Man SW realllllly loves to rub into Catra's face that her attempts at getting Adora back haven't worked, that's gotta sting
SW's voice actor was so good
SW: creates a terrifying monster
Catra:
is terrified
writing her as a hippie/shop owner who is also a bit new-agey and ALSO, a wine aunt, is gonna be so funny and fun okay
"Oh, Light Spinner, she's just a scary tale for children" I mean....she does...scare children...
Adora has ADHD. Also Aimee had fun recording this I bet lol
Bow: sounds like this Shadow Weaver really did a number on you growing up
Anyone else reminded of the first time they told a story from their childhood and the other person reacted with horror? anyway
lol I remembered that SW pretended to be other people and taunted Adora in Catra's voice but I didn't remember when so I still fucking JUMPED when she did the "Hey, Adora"

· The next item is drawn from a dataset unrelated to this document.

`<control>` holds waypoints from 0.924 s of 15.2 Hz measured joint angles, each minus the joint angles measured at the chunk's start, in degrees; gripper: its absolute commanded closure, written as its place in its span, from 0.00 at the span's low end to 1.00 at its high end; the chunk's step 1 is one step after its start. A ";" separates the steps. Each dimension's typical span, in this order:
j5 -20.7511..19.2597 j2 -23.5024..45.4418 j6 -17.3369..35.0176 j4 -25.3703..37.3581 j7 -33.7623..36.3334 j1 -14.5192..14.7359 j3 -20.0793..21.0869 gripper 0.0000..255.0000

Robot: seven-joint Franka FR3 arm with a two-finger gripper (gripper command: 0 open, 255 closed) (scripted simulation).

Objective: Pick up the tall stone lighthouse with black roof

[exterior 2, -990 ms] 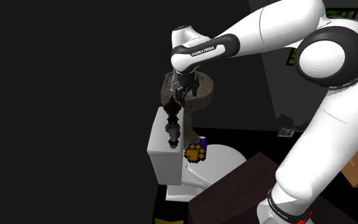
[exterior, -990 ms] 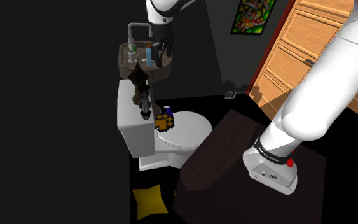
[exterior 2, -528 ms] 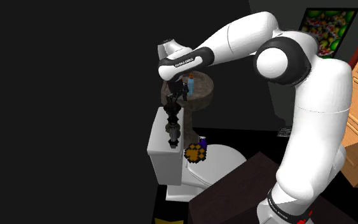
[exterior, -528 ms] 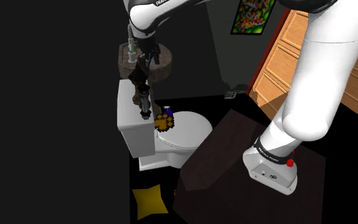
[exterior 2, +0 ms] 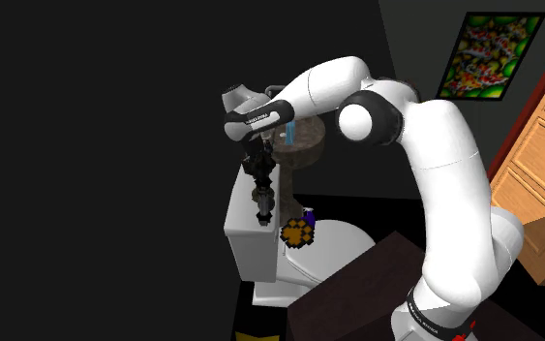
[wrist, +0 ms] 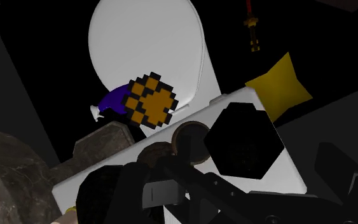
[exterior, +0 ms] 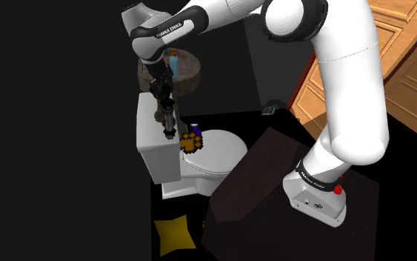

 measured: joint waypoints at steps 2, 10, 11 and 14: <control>-0.80 6.34 -2.35 7.73 -1.11 0.71 -0.57 0.00; -1.68 12.63 -0.63 11.37 -0.81 1.41 -1.11 0.00; -1.73 12.95 -0.21 11.24 -0.65 1.45 -1.13 0.00; -1.76 13.21 0.16 11.23 -0.57 1.47 -1.12 1.00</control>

TBH this episode's plot is half "so SW is an abusive piece of shit, and Adora and her friends are starting to realize this"
Gahhh the bit of SW talking with Catra's voice and saying "SW controls us both, she always has" is so fucking creepy. Bc she's acknowledging she's, well, controlling.
oh hey did you know that Hordak's voice actor also did Kino (Mel's brother) in Arcane
SW pretending to be Glimmer and Bow and being a huge asshole to Adora is hard to watch ahhh
The only thing worse is watching her do the extremely typical abuser speech, but ...the kind a partner usually gives, not a parent! "they don't understand you, only I do, your friends don't really like you, they're just using you, you can only trust me"
gyahhhhh
y'know....I just realized. She knew Catra and Adora were close. She blames Catra to some extent for Adora leaving. She has Catra try to get her back multiple times and fail.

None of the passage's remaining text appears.